* Exercise instructions: Retype all of the records shown beneath this task, exactly as they stand.

* Available data:
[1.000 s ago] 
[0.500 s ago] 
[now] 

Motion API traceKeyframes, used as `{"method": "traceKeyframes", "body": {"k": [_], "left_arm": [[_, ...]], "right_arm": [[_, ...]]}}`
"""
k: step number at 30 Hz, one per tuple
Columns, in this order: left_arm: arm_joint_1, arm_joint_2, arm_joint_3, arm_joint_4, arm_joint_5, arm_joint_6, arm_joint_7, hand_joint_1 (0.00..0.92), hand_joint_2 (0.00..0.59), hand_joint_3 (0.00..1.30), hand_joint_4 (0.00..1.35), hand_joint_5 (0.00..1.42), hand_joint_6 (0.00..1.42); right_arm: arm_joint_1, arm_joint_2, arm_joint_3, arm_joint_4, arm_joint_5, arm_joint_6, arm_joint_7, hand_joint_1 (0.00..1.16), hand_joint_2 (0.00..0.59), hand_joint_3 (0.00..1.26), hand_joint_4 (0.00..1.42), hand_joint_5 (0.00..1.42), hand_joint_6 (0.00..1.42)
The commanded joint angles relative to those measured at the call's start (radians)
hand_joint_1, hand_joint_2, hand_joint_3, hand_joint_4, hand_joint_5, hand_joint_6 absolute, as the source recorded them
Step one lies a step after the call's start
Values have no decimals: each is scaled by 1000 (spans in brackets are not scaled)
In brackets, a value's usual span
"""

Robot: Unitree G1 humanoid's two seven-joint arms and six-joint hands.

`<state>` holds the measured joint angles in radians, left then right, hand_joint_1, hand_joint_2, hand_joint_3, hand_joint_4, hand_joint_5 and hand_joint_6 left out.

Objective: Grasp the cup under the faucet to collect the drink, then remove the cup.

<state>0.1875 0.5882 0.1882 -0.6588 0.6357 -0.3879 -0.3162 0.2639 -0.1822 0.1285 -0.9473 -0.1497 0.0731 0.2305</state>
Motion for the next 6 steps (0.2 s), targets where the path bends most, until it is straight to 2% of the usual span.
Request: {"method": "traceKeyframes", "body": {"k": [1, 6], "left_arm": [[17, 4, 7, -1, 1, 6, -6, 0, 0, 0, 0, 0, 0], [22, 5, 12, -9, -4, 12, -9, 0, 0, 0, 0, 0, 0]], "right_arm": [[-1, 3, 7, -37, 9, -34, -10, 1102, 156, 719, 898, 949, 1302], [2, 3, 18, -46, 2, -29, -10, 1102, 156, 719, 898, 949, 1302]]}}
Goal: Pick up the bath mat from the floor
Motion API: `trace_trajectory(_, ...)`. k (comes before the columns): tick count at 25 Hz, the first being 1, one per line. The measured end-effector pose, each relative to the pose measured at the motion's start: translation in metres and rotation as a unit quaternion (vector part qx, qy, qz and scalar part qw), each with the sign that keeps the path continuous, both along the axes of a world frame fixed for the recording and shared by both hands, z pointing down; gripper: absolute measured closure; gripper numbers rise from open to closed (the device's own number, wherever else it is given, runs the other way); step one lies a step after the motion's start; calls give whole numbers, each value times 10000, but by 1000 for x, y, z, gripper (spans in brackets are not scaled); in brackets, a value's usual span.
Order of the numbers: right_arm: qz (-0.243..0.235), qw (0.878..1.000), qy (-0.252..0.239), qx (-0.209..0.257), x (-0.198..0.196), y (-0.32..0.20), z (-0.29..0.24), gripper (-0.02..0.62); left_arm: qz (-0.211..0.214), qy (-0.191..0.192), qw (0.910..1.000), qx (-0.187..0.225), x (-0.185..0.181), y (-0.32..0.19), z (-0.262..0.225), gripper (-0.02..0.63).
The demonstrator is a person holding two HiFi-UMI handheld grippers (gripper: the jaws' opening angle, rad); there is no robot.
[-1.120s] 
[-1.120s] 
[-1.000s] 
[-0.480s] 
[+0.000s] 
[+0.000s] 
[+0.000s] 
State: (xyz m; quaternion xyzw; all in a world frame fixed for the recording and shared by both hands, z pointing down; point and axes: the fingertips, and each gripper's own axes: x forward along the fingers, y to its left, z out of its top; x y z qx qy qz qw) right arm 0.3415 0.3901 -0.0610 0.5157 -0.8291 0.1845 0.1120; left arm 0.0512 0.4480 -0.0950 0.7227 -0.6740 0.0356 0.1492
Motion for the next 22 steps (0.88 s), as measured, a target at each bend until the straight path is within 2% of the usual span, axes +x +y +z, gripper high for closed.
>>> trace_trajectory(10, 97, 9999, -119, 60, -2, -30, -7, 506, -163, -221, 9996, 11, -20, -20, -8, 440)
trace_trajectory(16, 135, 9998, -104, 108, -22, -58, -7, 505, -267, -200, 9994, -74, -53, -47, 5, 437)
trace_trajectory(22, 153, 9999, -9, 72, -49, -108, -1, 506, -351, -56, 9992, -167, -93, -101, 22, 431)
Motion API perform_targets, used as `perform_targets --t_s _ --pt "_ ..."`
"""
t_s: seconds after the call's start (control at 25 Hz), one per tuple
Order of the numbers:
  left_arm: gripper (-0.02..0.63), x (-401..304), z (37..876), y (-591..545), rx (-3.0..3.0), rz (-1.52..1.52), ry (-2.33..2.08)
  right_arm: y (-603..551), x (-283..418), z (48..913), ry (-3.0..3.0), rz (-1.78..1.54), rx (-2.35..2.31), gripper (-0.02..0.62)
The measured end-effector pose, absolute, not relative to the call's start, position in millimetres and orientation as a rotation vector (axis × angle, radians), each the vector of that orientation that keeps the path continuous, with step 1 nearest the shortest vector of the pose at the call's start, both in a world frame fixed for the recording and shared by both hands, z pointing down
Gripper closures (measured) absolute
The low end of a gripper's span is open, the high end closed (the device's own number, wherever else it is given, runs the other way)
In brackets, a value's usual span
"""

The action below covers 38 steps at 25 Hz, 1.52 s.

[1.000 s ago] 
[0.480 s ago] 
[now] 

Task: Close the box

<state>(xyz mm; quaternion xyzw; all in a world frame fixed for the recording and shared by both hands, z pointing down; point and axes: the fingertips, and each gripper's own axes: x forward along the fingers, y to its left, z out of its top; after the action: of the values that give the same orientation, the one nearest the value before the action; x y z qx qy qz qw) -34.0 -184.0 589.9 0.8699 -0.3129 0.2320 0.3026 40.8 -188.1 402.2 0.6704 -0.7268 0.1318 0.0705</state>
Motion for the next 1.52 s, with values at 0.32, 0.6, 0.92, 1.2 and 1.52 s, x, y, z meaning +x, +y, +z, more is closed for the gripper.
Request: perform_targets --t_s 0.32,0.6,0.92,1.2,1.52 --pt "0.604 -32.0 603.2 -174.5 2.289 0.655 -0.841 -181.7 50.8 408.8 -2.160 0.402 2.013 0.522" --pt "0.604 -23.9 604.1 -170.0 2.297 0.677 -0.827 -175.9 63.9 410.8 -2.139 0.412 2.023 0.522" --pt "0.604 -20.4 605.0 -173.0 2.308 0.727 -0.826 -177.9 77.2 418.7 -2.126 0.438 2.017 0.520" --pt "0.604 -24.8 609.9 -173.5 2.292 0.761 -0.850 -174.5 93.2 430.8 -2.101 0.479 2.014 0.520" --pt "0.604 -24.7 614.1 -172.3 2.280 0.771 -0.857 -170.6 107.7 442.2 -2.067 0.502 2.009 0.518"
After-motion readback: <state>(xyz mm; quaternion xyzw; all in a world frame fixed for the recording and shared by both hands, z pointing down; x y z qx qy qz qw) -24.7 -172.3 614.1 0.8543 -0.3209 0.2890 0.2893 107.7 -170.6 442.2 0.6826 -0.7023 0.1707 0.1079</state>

* Written response:
[1.000 s ago] 
[0.500 s ago] 
[now] 

Motion API traceKeyframes, used as `{"method": "traceKeyframes", "body": {"k": [_], "left_arm": [[_, ...]], "right_arm": [[_, ...]]}}`
"""
k: step number at 30 Hz, one per tuple
Columns, in this order: left_arm: arm_joint_1, arm_joint_2, arm_joint_3, arm_joint_4, arm_joint_5, arm_joint_6, arm_joint_7, hand_joint_1 (0.00..0.92), hand_joint_2 (0.00..0.59), hand_joint_3 (0.00..1.30), hand_joint_4 (0.00..1.35), hand_joint_5 (0.00..1.42), hand_joint_6 (0.00..1.42); right_arm: arm_joint_1, arm_joint_2, arm_joint_3, arm_joint_4, arm_joint_5, arm_joint_6, arm_joint_7, hand_joint_1 (0.00..1.16), hand_joint_2 (0.00..0.59), hand_joint_3 (0.00..1.26), hand_joint_4 (0.00..1.42), hand_joint_5 (0.00..1.42), hand_joint_6 (0.00..1.42)
The commanded joint angles relative to those measured at the call's start (radians)
hand_joint_1, hand_joint_2, hand_joint_3, hand_joint_4, hand_joint_5, hand_joint_6 absolute, as the source recorded them
Step one lies a step after the call's start
Values have no decimals: each is scaled by 1000 (spans in brackets are not scaled)
In brackets, a value's usual span
"""

Robot: Unitree G1 humanoid's two seven-joint arms and six-joint hands.

`<state>` holds the measured joint angles in radians, left then right, hand_joint_1, hand_joint_2, hand_joint_3, hand_joint_4, hand_joint_5 and hand_joint_6 left out.

Objective: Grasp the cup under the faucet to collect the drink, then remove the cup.

<state>0.1875 0.5882 0.1882 -0.6588 0.6357 -0.3879 -0.3162 0.2639 -0.1822 0.1285 -0.9473 -0.1497 0.0731 0.2305</state>
Motion for the next 6 steps (0.2 s), targets where the path bends most, until it is straight to 2% of the usual span.
Request: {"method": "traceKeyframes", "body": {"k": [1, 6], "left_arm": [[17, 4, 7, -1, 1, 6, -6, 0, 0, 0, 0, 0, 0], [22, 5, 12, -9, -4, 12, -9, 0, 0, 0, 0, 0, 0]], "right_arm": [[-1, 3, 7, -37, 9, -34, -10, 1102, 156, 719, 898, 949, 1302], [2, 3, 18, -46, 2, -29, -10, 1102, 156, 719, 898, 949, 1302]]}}
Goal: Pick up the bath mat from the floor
Motion API: `trace_trajectory(_, ...)`. k (comes before the columns): tick count at 25 Hz, the first being 1, one per line. The measured end-effector pose, each relative to the pose measured at the motion's start: translation in metres and rotation as a unit quaternion (vector part qx, qy, qz and scalar part qw), each with the sign that keeps the path continuous, both along the axes of a world frame fixed for the recording and shared by both hands, z pointing down; gripper: absolute measured closure; gripper numbers rise from open to closed (the device's own number, wherever else it is given, runs the other way); step one lies a step after the motion's start; calls give whole numbers, each value times 10000, but by 1000 for x, y, z, gripper (spans in brackets are not scaled); in brackets, a value's usual span.
Order of the numbers: right_arm: qz (-0.243..0.235), qw (0.878..1.000), qy (-0.252..0.239), qx (-0.209..0.257), x (-0.198..0.196), y (-0.32..0.20), z (-0.29..0.24), gripper (-0.02..0.62); left_arm: qz (-0.211..0.214), qy (-0.191..0.192), qw (0.910..1.000), qx (-0.187..0.225), x (-0.185..0.181), y (-0.32..0.19), z (-0.262..0.225), gripper (-0.02..0.63).
The demonstrator is a person holding two HiFi-UMI handheld grippers (gripper: the jaws' opening angle, rad); there is no robot.
[-1.120s] 
[-1.120s] 
[-1.000s] 
[-0.480s] 
[+0.000s] 
[+0.000s] 
[+0.000s] 
State: (xyz m; quaternion xyzw; all in a world frame fixed for the recording and shared by both hands, z pointing down; point and axes: the fingertips, and each gripper's own axes: x forward along the fingers, y to its left, z out of its top; x y z qx qy qz qw) right arm 0.3415 0.3901 -0.0610 0.5157 -0.8291 0.1845 0.1120; left arm 0.0512 0.4480 -0.0950 0.7227 -0.6740 0.0356 0.1492
Motion for the next 22 steps (0.88 s), as measured, a target at each bend until the straight path is within 2% of the usual span, axes +x +y +z, gripper high for closed.
>>> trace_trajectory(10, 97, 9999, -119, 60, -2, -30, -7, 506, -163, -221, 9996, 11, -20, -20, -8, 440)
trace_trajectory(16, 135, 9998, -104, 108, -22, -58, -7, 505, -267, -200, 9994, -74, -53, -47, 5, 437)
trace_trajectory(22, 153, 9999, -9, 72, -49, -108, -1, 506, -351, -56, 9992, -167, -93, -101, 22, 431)
Motion API perform_targets, used as `perform_targets --t_s _ --pt "_ ..."`
"""
t_s: seconds after the call's start (control at 25 Hz), one per tuple
Order of the numbers:
  left_arm: gripper (-0.02..0.63), x (-401..304), z (37..876), y (-591..545), rx (-3.0..3.0), rz (-1.52..1.52), ry (-2.33..2.08)
  right_arm: y (-603..551), x (-283..418), z (48..913), ry (-3.0..3.0), rz (-1.78..1.54), rx (-2.35..2.31), gripper (-0.02..0.62)
The measured end-effector pose, absolute, not relative to the call's start, position in millimetres and orientation as a rotation vector (axis × angle, radians), each the vector of that orientation that keeps the path continuous, with step 1 nearest the shortest vector of the pose at the call's start, both in a world frame fixed for the recording and shared by both hands, z pointing down
Gripper closures (measured) absolute
The low end of a gripper's span is open, the high end closed (the device's own number, wherever else it is given, runs the other way)
In brackets, a value's usual span
"""

The action below covers 38 steps at 25 Hz, 1.52 s.

[1.000 s ago] 
[0.480 s ago] 
[now] 

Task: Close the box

<state>(xyz mm; quaternion xyzw; all in a world frame fixed for the recording and shared by both hands, z pointing down; point and axes: the fingertips, and each gripper's own axes: x forward along the fingers, y to its left, z out of its top; after the action: of the values that give the same orientation, the one nearest the value before the action; x y z qx qy qz qw) -34.0 -184.0 589.9 0.8699 -0.3129 0.2320 0.3026 40.8 -188.1 402.2 0.6704 -0.7268 0.1318 0.0705</state>
Motion for the next 1.52 s, with values at 0.32, 0.6, 0.92, 1.2 and 1.52 s, x, y, z meaning +x, +y, +z, more is closed for the gripper.
Request: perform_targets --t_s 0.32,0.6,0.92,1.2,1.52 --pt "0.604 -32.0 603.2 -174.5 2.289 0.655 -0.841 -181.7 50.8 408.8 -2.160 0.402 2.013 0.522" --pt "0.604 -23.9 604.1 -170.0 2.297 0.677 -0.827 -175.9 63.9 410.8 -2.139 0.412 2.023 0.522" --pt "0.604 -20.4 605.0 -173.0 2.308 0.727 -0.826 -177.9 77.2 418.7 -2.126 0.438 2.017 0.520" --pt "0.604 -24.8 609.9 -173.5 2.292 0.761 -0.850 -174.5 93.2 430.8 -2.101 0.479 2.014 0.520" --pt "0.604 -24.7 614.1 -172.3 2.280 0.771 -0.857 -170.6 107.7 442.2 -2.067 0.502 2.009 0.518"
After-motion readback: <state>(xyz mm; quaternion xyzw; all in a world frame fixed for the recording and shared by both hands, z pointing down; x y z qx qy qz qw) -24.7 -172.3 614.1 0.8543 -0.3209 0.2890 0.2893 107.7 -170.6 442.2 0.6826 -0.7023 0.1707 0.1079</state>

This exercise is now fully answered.